Clojure on Fennel part two: immutable.fnl optimizations

So the next post will hopefully be about the compiler itself.

Unless I get distracted again.

Sike!

While I did some work on the compiler, I’m not feeling ready to talk about it yet. I want the post about it to be, well, more in-depth, so for now, let’s go back to immutable data structures. I got some comments on their performance, which can be summarized to “bad”.

And I agree! The performance is not great, especially when compared to plain Lua tables. However, my benchmarking process was a bit flawed, and I’ve improved it since.

This post won’t be long, but I wanted to make it anyway, to illustrate what I’m dealing with. Again, this is not the final version, I’m still working on possible optimizations as I write this, but some things have improved already, though not by much.
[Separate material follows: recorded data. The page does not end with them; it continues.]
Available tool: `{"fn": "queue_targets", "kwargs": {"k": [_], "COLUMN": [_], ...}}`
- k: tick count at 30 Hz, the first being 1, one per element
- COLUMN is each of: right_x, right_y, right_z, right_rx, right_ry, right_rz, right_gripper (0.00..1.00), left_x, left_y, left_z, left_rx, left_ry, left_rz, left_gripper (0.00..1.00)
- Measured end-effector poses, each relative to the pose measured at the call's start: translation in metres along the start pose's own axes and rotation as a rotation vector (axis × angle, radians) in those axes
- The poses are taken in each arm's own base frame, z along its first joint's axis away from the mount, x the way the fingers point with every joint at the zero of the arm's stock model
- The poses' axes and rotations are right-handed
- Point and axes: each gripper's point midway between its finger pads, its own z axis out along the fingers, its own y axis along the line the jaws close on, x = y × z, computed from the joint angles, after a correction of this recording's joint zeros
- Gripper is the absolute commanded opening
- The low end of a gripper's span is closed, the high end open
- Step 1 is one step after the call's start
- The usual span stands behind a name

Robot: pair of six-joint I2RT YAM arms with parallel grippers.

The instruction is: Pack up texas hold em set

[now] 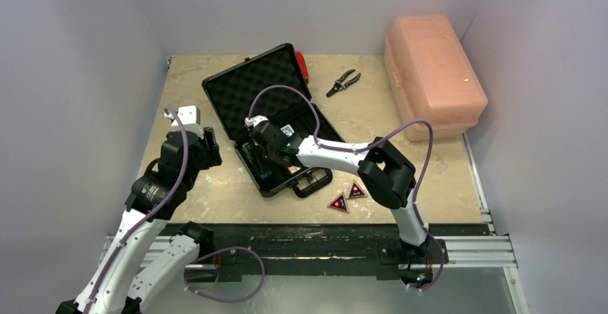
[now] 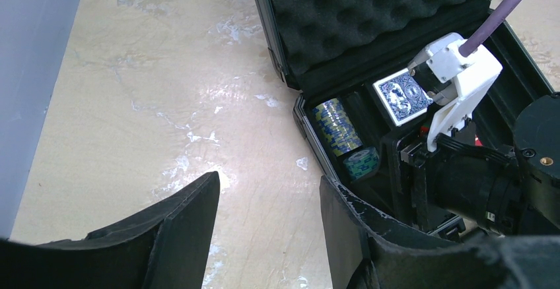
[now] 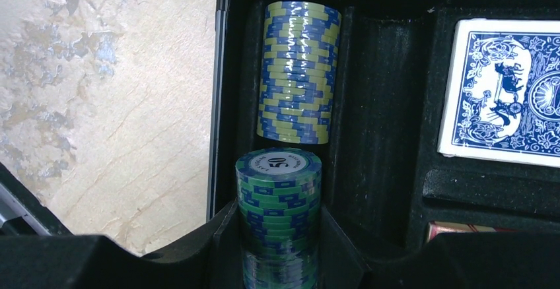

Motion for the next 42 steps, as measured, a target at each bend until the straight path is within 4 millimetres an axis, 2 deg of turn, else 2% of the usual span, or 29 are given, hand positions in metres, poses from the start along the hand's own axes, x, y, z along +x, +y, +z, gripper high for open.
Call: {"fn": "queue_targets", "kwargs": {"k": [7, 13, 18, 27, 32, 37, 42], "right_x": [-0.005, -0.009, -0.004, -0.002, -0.002, -0.018, -0.031], "right_y": [0.002, 0.004, 0.001, -0.003, -0.002, 0.005, 0.010], "right_z": [-0.001, 0.000, 0.005, 0.006, 0.005, 0.000, -0.003], "right_rx": [0.001, 0.002, 0.014, 0.034, 0.034, 0.020, 0.013], "right_ry": [-0.006, -0.006, 0.006, 0.012, 0.013, -0.020, -0.050], "right_rz": [0.005, 0.008, 0.007, 0.013, 0.014, 0.022, 0.025], "right_gripper": [0.03, 0.16, 0.27, 0.40, 0.55, 0.66, 0.68], "left_x": [0.000, 0.000, -0.001, -0.001, -0.001, -0.001, -0.001], "left_y": [0.000, 0.000, 0.000, 0.000, 0.000, 0.000, 0.000], "left_z": [0.000, -0.001, -0.001, -0.001, -0.001, -0.001, -0.001], "left_rx": [0.000, 0.001, 0.002, 0.002, 0.002, 0.002, 0.002], "left_ry": [0.000, -0.003, -0.005, -0.006, -0.005, -0.006, -0.006], "left_rz": [0.000, -0.001, -0.002, -0.003, -0.002, -0.003, -0.003], "left_gripper": [0.57, 0.57, 0.57, 0.57, 0.57, 0.57, 0.57]}}
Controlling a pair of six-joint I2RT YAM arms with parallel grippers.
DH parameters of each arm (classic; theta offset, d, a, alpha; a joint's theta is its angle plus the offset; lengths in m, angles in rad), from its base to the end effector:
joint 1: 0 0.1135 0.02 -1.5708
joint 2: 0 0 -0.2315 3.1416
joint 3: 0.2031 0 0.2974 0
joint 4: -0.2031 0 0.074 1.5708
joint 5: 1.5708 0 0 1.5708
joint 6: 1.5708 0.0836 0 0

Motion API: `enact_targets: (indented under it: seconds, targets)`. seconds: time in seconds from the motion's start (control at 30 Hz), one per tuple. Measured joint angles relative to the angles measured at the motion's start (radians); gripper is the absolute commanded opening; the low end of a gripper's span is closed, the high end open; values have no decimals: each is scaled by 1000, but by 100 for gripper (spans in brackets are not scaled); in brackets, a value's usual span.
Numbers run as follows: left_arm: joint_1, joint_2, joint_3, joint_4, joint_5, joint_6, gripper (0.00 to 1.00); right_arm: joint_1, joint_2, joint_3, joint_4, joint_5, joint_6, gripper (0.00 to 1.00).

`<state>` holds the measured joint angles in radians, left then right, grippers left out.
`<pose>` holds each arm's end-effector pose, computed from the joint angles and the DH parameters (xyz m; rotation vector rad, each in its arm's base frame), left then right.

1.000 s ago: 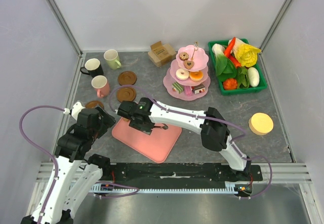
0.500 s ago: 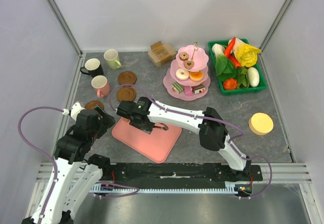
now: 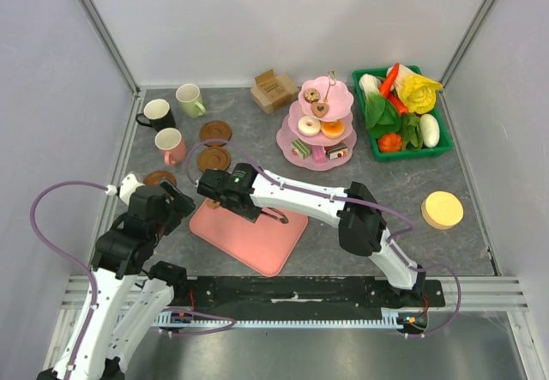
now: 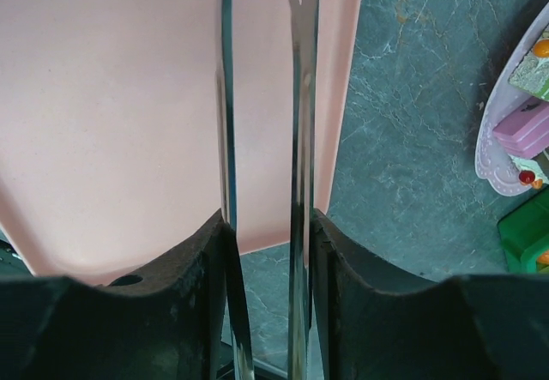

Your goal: Serve the afternoon tea

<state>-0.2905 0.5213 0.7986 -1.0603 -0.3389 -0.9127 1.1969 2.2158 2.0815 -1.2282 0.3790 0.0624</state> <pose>0.1913 -0.0282 0.2584 -0.8607 2.1419 -0.2168 0.2068 0.4423 0.1705 -1.4264 2.3412 -0.2562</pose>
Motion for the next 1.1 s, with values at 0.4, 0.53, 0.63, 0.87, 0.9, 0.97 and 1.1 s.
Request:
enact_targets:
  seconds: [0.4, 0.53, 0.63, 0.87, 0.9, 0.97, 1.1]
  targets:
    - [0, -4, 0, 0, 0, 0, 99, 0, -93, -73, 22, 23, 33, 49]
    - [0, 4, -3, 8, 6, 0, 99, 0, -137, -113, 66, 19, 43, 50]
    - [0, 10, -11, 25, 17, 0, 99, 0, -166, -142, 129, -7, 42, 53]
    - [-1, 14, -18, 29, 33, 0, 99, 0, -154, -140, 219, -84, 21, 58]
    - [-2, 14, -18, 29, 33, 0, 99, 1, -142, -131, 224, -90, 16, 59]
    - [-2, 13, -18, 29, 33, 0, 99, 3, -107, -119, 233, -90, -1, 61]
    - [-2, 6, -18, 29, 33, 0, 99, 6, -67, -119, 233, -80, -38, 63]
There were some low-hanging fruits that I could tackle:

Vector had a local fragment function with pure arithmetic. I already have the same fragment function in my bitops module that uses native rshift+band. The modulo operation is expensive.
A similar case of using bit operations instead of modulo was in HashMap’s index function.
Increased the popcount table to 256 entries instead of 16. Halves the loop iterations for typical bitmaps.
Probably premature, but replaced most instances of faccumulate, fcollect, etc. with plain for loops. These loops are quite hot, and Fennel compiles them to have additional assignment at each iteration. Should be free, but actually had a small impact.
More pre-allocations when creating Lua tables. Using [nil nil nil nil] tells the Lua compiler to pre-allocate four slots when creating the table, meaning it won’t resize once we insert elements. Tables in Lua resize by a factor of 2 and copy everything on resize, which is not great for performance.
Vector iterator is now stateful. And also fast.
Internal fields for data structures used long, elaborate keys, which meant string comparison in certain cases of table lookup would be unnecessarily long. Again, changing them to shorter keys should not matter that much, but it did have some impact.
HashMap branching factor was increased to 32. After some tests, it proved to be slightly better, despite what I said in my previous post. More on that later.
Hashes are now cached in a weak table. Helps avoid re-hashing the same values at the expense of memory. Not sure how well it will scale.
Optimized array copying for sizes less than 4 by doing direct table construction. Avoids loop overhead.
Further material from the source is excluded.